As a Calvary Christian freshman, he qualified for the Class A meet, finishing eighth in the 100 fly and 12th in the 100 back. At the following season's state meet, he placed second to Wyher, now a University of North Carolina freshman, in both events.
The anticipated rematch between the two at the 2006 state meet never materialized. During the '06 regular season, Emman said, he swam in only two meets - two fewer than the minimum amount required by the Florida High School Athletic Association.
"It was my first year coaching," Calvary Christian coach Steve Hunt said. "I didn't read the rule book enough to know that was the case."
Emman wasn't notified until getting a phone call from Ruth while at the Atlanta airport, where he had flown in after an international meet in Chile.
"It was kind of bad," he said. "When I came back from Chile, I got back on a Monday. We had districts that Tuesday. So I came back Monday and went to practice ... thinking I was going to swim and then I found out I couldn't swim."
Hunt suspects Emman would have placed second to Wyher in the butterfly, but believes he would have had an excellent chance at a state title in an individual medley race, where he previously had posted one of the state's fastest times.
"Ask my wife. I was really, really devastated by it," Hunt said.
"I was a high school swimmer (at Clearwater in the mid 1970s) who made it to state, and I know how important it was to me. And I know how important it was to him because being a junior last year, college coaches were starting to look at him and that's the No. 1 place they start."

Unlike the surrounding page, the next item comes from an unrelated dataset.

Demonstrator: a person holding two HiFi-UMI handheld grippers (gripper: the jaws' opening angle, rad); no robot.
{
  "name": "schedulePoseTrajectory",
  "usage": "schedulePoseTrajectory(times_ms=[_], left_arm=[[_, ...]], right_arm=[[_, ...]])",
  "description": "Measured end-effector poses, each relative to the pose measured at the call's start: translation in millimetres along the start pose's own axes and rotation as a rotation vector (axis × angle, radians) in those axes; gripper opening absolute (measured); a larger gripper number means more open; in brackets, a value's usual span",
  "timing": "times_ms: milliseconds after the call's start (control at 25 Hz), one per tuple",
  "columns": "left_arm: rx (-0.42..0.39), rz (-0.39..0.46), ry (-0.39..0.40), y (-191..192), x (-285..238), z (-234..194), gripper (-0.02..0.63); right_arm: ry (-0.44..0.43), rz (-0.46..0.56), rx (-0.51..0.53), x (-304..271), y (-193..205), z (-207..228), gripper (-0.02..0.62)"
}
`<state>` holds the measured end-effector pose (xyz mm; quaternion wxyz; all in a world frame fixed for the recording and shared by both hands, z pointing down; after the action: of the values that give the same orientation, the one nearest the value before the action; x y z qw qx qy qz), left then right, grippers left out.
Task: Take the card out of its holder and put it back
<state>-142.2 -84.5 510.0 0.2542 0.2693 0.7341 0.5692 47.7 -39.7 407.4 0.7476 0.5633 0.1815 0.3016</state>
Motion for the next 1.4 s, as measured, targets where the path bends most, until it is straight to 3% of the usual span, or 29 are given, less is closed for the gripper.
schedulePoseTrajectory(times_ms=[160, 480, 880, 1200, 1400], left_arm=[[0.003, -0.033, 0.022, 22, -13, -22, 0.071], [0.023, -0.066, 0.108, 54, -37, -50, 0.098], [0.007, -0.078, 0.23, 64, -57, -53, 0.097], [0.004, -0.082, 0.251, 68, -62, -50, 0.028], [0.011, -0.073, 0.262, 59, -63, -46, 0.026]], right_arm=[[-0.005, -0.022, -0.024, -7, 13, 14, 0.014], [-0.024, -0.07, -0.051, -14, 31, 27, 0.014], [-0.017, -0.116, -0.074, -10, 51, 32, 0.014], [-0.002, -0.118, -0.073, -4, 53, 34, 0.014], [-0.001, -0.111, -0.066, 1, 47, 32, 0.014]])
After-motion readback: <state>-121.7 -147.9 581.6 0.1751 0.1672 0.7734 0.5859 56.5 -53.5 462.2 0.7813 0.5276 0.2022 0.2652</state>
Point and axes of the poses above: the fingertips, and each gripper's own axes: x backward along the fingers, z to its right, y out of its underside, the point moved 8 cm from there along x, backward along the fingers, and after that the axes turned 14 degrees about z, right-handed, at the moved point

That was only the first in a disheartening sequence of logistical pitfalls. The first passport Emman acquired from the Peruvian Consulate was invalidated upon the discovery his middle name had been spelled "Manuel," forcing his dad to make another excursion - 600 miles on the nose, round trip - to Miami to correct the error.
Then, this past regular season, Emman competed in five meets - one more than the required minimum - but only after three scheduled meets were canceled (one due to weather).
Now, Emman and his coach can taste exoneration.
Beijing can wait
Today, Emman enters the region meet as the top seed in the 100 fly and backstroke, and the pivotal leg on two Warriors relay teams. His district-winning times in the two events (49.87 seconds in the fly, 51.39 in the backstroke) were - by far - the state's fastest in Class A.
Barring further dry-land misfortune, he should easily prevail at regionals, then advance to the state meet a week from today in Orlando.
Until he procures a state championship medal, he insists, Beijing is a world away.
"It's my senior year, I'm trying to do everything possible, do everything I can before I graduate," he said. "That way I can just have it on my resume."